Task goal
Repeat the data exactly. Pictures stay out.

The data
______________________________

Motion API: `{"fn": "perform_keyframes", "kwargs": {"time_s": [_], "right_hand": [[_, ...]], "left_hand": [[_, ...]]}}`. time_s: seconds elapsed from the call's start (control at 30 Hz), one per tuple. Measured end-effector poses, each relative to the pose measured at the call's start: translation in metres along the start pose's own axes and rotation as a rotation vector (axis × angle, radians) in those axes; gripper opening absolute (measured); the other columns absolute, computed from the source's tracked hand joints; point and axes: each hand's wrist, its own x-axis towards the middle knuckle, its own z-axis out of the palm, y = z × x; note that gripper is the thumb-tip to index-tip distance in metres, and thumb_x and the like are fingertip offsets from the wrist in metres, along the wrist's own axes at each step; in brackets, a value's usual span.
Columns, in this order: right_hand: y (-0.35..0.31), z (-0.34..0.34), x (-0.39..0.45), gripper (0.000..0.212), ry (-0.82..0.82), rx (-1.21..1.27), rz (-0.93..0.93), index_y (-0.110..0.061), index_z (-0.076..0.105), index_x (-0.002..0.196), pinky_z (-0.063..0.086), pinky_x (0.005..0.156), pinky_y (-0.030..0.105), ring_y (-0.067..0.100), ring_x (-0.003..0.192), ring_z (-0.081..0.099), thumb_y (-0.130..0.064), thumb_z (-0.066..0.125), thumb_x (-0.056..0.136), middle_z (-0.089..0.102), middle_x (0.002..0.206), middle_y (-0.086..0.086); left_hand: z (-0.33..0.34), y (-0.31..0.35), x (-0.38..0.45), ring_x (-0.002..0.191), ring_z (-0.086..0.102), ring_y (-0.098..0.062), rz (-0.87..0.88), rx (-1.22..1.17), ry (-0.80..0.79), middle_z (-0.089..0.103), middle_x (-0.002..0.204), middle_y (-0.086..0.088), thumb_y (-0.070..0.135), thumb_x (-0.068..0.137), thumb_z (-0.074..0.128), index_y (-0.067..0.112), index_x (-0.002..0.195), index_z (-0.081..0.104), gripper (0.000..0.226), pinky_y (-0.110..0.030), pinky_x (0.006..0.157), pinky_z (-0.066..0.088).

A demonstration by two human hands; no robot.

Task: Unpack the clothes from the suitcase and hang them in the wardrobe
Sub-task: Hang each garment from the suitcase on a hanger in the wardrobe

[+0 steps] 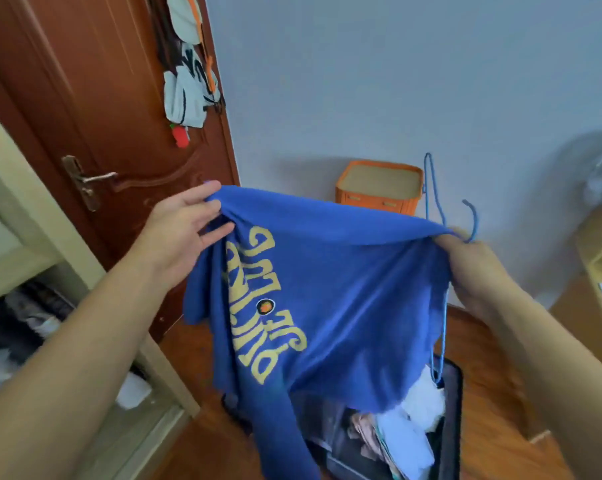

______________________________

Solution to this problem
Motion API: `{"fn": "perform_keyframes", "kwargs": {"time_s": [_], "right_hand": [[_, ...]], "left_hand": [[_, ...]]}}`. time_s: seconds elapsed from the call's start (control at 30 Hz), one per tuple. Measured end-effector poses, each relative to the pose measured at the call's start: translation in metres along the start pose's own axes and rotation as a rotation vector (axis × angle, radians) in those axes; gripper opening absolute (measured); the other columns absolute, computed from the source's tracked hand joints; point and axes: each hand's wrist, its own x-axis towards the middle knuckle, its own z-axis out of the palm, y = z × x; note that gripper is the thumb-tip to index-tip distance in metres, and thumb_x and the like are fingertip offsets from the wrist in metres, along the wrist's own axes at each step; in brackets, a value's usual span.
Columns, in this order: right_hand: y (-0.35..0.31), z (-0.34..0.34), x (-0.39..0.45), gripper (0.000..0.212), ry (-0.82..0.82), rx (-1.21..1.27), rz (-0.93..0.93), index_y (-0.110..0.061), index_z (-0.076..0.105), index_x (-0.002..0.196), pinky_z (-0.063..0.086), pinky_x (0.005..0.156), pinky_y (-0.030..0.105), ring_y (-0.067..0.100), ring_x (-0.003..0.192), ring_z (-0.081..0.099), thumb_y (-0.130..0.064), thumb_z (-0.066..0.125), thumb_x (-0.056..0.136), middle_z (-0.089..0.102), middle_x (0.002..0.206), middle_y (-0.086..0.086); left_hand: z (-0.33..0.34), y (-0.31..0.35), x (-0.38..0.45), ring_x (-0.002..0.191), ring_z (-0.086..0.102), ring_y (-0.098..0.062), rz (-0.87..0.88), rx (-1.22..1.17), ry (-0.80..0.79), middle_z (-0.089..0.103), middle_x (-0.002..0.204), middle_y (-0.086..0.088), thumb_y (-0.070..0.135), thumb_x (-0.068..0.137), thumb_z (-0.074..0.128), index_y (-0.067..0.112), index_x (-0.002..0.195), index_z (-0.081..0.104), gripper (0.000..0.226), pinky_y (-0.110..0.030), pinky_x (0.006..0.157), pinky_z (-0.066..0.088).

A demonstration by two human hands; no robot.

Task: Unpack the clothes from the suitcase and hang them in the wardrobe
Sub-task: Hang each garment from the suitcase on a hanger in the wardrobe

[+0 steps] 

This output is complete, and the exercise is done.